Hi Mike
My web session timed out with my first reply, so this one is a little more clipped!
I'm going to make some assumptions here, so bear with me. It's a bit hard doing this without knowing your setup, so this is the most basic method I can think of doing this.
A. you have contacted dbase admin to find out what has changed (eg location of dbase source for all tables, generated SQL views etc).
B. something is actually broken with the report - either a field has been removed, renamed or it's data type has been changed. Someone, somewhere has changed something. Either that or it's Crystal giving you random joy.

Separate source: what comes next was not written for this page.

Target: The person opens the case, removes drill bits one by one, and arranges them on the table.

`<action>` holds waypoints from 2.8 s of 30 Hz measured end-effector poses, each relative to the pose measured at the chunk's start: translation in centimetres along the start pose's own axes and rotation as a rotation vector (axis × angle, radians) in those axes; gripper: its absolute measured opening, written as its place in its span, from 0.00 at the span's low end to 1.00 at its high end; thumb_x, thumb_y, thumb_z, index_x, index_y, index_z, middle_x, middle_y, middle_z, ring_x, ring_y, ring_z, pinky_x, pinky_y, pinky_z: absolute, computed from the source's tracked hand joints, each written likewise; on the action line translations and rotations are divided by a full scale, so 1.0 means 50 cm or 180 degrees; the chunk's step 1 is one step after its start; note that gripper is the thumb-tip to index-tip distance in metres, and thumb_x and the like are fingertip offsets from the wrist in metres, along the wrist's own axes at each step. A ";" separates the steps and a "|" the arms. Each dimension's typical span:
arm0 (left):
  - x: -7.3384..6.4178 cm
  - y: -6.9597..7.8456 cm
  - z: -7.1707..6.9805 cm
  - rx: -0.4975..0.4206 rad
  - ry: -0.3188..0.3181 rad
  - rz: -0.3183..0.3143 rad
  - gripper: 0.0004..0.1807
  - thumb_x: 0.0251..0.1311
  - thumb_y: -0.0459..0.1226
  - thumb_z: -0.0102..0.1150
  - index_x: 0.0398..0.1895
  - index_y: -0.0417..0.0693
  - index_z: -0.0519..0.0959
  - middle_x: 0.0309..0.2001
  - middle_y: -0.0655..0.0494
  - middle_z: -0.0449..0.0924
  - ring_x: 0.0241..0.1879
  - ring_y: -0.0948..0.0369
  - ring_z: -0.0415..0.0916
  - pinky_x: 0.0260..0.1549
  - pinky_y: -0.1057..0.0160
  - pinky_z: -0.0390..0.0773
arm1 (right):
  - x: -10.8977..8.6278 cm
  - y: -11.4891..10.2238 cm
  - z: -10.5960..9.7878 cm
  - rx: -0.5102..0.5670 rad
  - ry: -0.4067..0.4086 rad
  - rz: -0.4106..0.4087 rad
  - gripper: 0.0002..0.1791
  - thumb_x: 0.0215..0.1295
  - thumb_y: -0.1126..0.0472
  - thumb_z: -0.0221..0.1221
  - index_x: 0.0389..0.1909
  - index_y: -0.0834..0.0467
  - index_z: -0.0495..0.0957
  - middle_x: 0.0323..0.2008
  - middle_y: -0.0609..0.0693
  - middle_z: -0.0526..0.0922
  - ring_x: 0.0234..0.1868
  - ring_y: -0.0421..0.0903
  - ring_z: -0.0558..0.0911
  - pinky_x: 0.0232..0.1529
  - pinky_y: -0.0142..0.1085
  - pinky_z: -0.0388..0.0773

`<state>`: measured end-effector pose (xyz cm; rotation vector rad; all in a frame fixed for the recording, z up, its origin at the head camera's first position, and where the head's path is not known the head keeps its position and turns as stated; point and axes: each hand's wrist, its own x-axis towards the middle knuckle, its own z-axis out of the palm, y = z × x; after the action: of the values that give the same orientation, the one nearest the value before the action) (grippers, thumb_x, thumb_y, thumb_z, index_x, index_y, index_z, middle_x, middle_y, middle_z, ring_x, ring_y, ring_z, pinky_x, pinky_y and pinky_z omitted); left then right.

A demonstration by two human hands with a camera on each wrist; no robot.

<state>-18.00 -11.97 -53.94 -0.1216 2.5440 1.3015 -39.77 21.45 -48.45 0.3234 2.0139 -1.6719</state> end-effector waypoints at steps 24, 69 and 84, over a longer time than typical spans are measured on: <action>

First - take a copy of your report without fixing the tables (if this is possible). Let's call this Report A
Second - take a copy of your report after CR has fixed the tables. Note the tables it has changed. Let's call this Report B
In report design using Field Explorer (with "Show field type" selected) compare the two reports.
Once you find the changed item(s), you should be able to correct it in Report B (either the table reference by linking to the updated table name, the field reference by referring to the updated field name; the field type, by correcting any formulas etc that point to it).
If you're unable to do this then it's a slower process.
Take a copy of your report. We'll call it Report C
In the design of Report C, use the File, Save As to save a copy of the subreport - let's call it Report D.
Use Database, Verify Database option.
See if Report D runs. If so, wonderful - see next paragraph.
If not, slowly strip out the fields until you have a working report. Suggest you start with date fields (changed from string to date or visa versa). Then number references. If you get back to one field & it doesn't work, then start again & remove entire tables (start with any SQL generated tables), one at a time, as it may be a link or an entire table that has changed.
Once Report D is working, delete the subreport from Report C (even if Report D worked without changing anything).
Use Database, Verify Database option.
Fix any tables/references that you did to get the Report D working (if they are in the main report of Report C).
See if the whole thing works.
If no joy, then you'll need to do the same with the main report of Report C as you did with Report D. Slowly strip out fields until it works. If that doesn't work, remove tables. Don't delete your formulas, simply comment them out.
If you do accidentally delete formulas, you still have Report A you can refer back to (even though it doesn't work - it has all the formulas & references).